There could be serious and deep differences of views in the population about the so-called advantages of using the Creole language in Mauritius. Because some linguists are more vocal in voicing their opinions than others, it does not mean that the others do not have serious objection to the course of action those linguists are advocating. In general, most countries in Europe and Asia are doing everything they can to make their citizens as conversant with the pure English language as possible because the tendency is to universalise rather than to go the road of parochialism. Some like Singapore which are already broadly English-based are making painstaking efforts to uproot from the spoken English of their populations certain distortions or imperfections that have crept in due to the mixing-up of the local jargon with what has become the virtual international language, notably English. Yet, their schooling was essentially English medium. One has to be guarded not to allow oneself to be led away by one-sided views based on political and even communal calculations.
The time has come for the people to stop looking at the future through blinkers that were created in the past to camouflage an underlying struggle for political power. Should non-Creole members of the population find it really easy-going to score even higher marks by following the route of the Creole language being advocated currently for our schooling system by certain linguists and the Church, there is a risk that a massive changeover in this direction will crowd out other less scoring subjects, including the Oriental languages. Let alone the consequential generalised cultural impact of such a crowding out. We will be none the better as regards the internationalisation of our bigger national outlook, which is a must for our future survival.

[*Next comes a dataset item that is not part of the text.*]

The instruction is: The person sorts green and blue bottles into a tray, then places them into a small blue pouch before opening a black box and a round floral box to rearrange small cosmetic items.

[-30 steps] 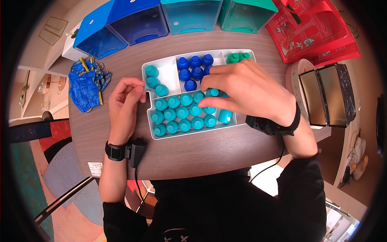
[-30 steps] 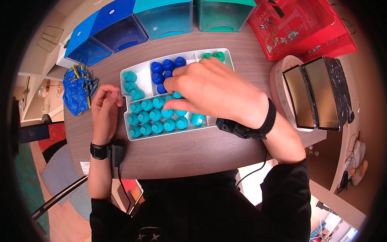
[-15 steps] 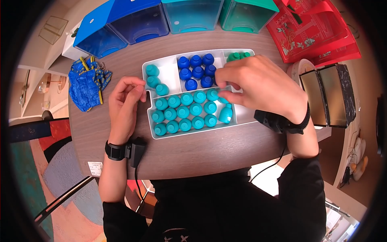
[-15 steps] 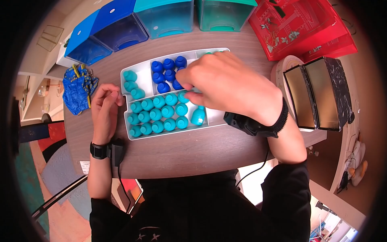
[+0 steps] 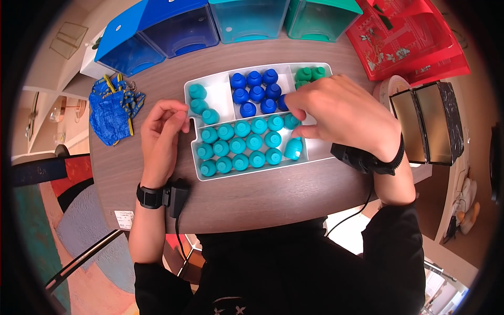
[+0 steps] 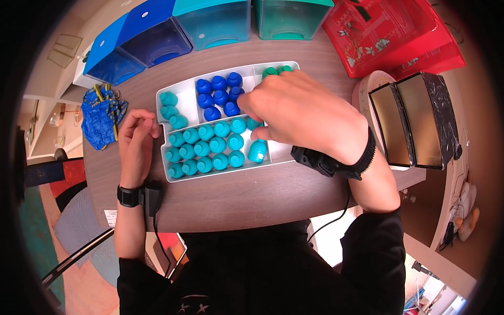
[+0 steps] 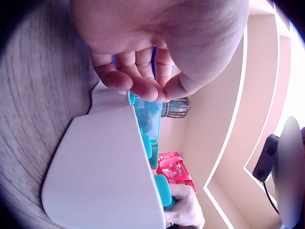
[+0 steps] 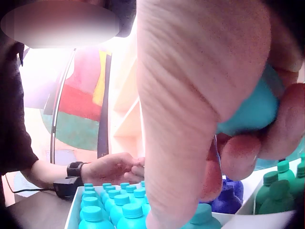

It is better not to score Pyrrhic victories over ourselves by pitching one set of people against the other. It is dangerous to arouse feelings of resentment in one part of the population against the other by hinting opposition to the adoption of the Creole language. Instead of trying to level up by antagonising and thereby keeping intact voters gained to vindictive sectional identifications, it would have been better to raise our sights to higher and more distant horizons. It is recognised in this regard that the Church has acquired over centuries a vast experience in the field of education. This experience is an asset all of us should be able to draw upon to move forward the educational system to something better than the Anglo-Saxon model we have; we could outperform in terms of enduring achievement by going along the Swedish schooling system. To go along this path of reaching out and equipping our children to match even higher peers in other parts of the world, the experience of the Church could be put to even better use: its experience may more gainfully be employed to do good by helping all people who are really in need without giving in to any political games.